### ASSIGNED TASK
Locate the line bearing "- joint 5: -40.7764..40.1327" in the material below, then reproduce it and each following line up to and including the line bearing "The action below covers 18".

##############################

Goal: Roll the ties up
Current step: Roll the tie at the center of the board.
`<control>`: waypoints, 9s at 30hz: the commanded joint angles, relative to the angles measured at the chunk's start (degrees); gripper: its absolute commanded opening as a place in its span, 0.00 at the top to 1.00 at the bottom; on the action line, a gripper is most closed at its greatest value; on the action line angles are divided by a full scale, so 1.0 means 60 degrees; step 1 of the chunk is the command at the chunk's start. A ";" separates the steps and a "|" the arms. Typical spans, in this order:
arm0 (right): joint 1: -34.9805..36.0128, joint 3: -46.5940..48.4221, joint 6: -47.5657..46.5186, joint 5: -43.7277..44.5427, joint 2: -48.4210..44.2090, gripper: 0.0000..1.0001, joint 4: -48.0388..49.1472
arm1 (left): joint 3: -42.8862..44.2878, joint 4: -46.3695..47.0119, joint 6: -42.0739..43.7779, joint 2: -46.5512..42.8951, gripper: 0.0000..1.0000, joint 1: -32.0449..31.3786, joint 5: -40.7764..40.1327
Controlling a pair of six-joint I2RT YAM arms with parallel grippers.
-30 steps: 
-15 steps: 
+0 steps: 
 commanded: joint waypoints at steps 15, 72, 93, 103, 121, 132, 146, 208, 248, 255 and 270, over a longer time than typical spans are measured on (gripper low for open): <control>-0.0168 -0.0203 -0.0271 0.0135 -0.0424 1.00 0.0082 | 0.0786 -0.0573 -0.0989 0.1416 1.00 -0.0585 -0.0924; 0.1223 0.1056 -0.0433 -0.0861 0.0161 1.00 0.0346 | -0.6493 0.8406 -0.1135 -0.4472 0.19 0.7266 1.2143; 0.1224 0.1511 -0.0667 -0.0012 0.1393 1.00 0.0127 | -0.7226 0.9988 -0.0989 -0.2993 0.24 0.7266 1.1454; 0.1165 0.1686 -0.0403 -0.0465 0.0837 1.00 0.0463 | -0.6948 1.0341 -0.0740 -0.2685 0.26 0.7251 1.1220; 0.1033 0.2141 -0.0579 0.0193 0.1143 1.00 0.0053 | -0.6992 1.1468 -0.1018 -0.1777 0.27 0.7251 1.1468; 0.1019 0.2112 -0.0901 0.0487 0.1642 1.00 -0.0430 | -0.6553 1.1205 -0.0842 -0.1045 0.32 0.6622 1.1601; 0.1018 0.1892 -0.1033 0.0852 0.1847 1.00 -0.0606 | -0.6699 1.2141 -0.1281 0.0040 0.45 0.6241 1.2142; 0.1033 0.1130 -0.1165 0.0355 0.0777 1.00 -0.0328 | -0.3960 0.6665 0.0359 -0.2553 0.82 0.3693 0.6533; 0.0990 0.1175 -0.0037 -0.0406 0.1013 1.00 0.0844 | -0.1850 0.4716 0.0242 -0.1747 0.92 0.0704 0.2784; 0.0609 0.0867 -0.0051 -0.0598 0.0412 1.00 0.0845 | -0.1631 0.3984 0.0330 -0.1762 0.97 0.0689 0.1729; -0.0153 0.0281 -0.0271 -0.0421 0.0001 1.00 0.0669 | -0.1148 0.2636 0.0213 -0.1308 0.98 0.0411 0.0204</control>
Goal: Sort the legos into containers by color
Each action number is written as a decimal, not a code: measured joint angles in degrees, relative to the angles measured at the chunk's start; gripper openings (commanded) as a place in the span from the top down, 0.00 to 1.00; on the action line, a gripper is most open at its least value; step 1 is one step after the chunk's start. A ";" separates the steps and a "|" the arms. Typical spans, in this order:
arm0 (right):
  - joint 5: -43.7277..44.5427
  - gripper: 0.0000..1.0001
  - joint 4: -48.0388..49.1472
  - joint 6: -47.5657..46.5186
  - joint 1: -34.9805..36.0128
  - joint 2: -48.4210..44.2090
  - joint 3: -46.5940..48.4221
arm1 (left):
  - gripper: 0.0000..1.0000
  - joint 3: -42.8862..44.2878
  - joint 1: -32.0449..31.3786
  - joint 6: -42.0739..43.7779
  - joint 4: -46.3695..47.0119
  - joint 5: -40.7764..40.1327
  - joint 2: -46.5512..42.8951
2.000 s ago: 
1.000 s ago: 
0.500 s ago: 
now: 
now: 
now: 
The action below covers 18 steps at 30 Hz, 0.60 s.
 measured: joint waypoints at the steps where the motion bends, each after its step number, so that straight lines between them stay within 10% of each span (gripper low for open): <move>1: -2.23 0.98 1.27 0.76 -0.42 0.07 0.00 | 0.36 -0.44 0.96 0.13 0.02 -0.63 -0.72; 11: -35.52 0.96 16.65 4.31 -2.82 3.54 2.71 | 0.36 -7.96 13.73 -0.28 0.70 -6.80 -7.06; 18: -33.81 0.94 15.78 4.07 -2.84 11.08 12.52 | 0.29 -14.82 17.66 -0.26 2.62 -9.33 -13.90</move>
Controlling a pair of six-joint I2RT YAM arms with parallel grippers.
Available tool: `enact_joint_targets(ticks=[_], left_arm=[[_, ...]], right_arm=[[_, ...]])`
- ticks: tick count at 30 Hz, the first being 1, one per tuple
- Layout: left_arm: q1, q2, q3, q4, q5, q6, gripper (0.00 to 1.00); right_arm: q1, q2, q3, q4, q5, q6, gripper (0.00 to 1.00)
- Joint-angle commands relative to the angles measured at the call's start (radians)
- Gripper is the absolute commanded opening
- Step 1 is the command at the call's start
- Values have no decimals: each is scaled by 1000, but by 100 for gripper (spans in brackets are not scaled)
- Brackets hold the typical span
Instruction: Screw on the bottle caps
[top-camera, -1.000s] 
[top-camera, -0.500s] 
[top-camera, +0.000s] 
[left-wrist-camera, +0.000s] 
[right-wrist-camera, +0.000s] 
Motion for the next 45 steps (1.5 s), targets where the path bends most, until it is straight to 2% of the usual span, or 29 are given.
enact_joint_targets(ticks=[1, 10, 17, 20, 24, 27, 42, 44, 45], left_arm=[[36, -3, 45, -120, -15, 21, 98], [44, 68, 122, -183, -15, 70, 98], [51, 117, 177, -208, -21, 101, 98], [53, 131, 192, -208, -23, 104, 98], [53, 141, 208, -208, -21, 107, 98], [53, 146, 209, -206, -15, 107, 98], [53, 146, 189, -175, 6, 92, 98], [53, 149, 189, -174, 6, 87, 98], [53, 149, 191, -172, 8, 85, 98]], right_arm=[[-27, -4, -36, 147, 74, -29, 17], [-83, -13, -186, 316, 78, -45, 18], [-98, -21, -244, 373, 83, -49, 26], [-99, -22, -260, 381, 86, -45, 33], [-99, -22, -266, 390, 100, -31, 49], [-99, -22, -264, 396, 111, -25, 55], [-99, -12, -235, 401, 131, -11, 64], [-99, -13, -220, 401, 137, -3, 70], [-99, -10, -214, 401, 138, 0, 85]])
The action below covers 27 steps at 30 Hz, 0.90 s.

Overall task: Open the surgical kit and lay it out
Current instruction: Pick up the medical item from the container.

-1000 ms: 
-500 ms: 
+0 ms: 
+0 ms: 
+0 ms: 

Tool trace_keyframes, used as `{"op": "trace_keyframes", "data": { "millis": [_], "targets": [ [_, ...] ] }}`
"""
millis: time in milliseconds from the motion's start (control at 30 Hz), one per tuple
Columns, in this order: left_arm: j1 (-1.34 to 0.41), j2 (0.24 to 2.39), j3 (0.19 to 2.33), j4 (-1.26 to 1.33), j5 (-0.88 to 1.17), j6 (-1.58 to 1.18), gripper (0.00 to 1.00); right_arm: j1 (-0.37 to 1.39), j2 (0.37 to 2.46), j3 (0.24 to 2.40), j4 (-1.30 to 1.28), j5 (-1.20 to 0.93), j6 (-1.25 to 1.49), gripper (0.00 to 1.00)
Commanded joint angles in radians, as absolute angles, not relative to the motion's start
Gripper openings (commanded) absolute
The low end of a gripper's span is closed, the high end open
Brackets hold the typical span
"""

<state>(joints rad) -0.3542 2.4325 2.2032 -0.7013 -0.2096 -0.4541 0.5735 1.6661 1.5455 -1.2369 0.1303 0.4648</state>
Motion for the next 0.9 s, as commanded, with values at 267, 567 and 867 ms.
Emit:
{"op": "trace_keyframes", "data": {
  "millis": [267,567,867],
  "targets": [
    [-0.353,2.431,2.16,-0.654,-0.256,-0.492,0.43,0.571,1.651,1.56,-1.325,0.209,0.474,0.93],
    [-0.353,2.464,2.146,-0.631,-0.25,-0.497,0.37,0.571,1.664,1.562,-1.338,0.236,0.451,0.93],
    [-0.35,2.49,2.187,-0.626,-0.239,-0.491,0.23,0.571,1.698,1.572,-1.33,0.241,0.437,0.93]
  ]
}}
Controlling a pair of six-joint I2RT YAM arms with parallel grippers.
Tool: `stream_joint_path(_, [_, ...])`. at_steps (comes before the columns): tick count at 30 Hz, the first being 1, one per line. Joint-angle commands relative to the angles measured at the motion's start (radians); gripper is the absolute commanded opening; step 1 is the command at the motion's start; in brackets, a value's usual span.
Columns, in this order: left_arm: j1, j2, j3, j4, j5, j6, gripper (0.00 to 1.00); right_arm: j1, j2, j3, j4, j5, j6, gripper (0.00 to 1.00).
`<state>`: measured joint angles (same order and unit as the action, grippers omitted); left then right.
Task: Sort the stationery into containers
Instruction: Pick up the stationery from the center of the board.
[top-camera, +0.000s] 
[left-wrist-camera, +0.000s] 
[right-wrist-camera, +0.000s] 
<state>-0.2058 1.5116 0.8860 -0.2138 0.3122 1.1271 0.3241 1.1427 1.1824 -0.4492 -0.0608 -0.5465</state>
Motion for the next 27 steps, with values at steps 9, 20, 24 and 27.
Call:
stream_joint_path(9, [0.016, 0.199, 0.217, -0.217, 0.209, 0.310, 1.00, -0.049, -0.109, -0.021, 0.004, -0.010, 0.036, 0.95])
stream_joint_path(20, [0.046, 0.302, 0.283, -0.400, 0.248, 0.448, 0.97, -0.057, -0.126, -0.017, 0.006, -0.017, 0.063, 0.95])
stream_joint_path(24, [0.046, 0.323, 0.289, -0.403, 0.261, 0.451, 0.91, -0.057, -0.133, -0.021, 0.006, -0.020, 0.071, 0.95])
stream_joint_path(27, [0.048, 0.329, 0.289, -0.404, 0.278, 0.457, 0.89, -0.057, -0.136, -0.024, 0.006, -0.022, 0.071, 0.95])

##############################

### TASK RESPONSE
  - joint 5: -40.7764..40.1327
  - joint 2: -46.5512..42.8951
2.000 s ago: 
1.000 s ago: 
0.500 s ago: 
now: 
now: 
now: 
The action below covers 18 steps at 30 Hz, 0.60 s.

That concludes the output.